In India, specifically among people who think they are poor, seeing where they actually sit in the national income distribution resulted in almost 15% more respondents agreeing it is difficult for a person to increase the amount of money they have despite working hard. 84% Indians agree or strongly agree that the gap between the rich and poor in [country] is too large.

In terms of attitudes and beliefs about inequality, nearly two-thirds of all respondents think the gap between the rich and the poor needs to be addressed urgently or very urgently. And many have an even stronger sense of urgency: 73% in India, 79%in South Africa, 85% in Nigeria, and 93% in Mexico believe this.

There is also strong support for increasing the tax rate for the top 1% of income earners. When asked whether government deficits should be reduced by cutting public services or by increasing taxes on the 1%, over half of respondents selected higher taxes for the 1%. 52% Indians agree that income taxes on the richest 1% of people should be increased.

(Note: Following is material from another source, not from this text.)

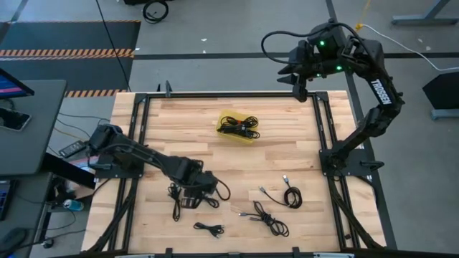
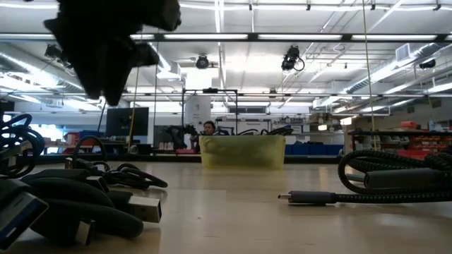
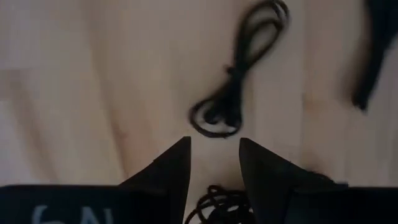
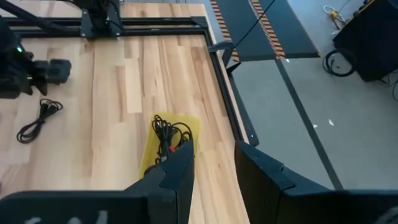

When respondents were asked to choose specific policy options to be put in place to tackle inequality, in nine out of the 10 countries, the four most selected options across countries were: 1) provide free and high-quality education and medical care; 2) fight corruption; 3) raise the minimum wage; and 4) provide jobs with decent wages.
 

Recommendations

Oxfam India is calling upon the Indian Government to act on growing inequality ans create an equal India. Following are the recommendations:
 

  • Promote inclusive growth by ensuring that the income of the bottom 40% of the population grows faster than of the top 10% so that the gap between the two begins to close.  This can be done by encouraging labour-intensive sectors that will create more jobs; investing in agriculture; and effectively implementing the social protection schemes that exist.
  • Seal the leaking wealth bucket by taking stringent measures against tax evasion and avoidance; taxing the super-rich by re-introducing inheritance tax, increasing wealth tax, reducing and eventually do away with corporate tax breaks; creating a more equal opportunity country by increasing public expenditure on health and education.
  • Bring data transparency, produce and make available high quality data on income and wealth. Regularly monitor the measures the government takes to tackle the issue of rising inequality.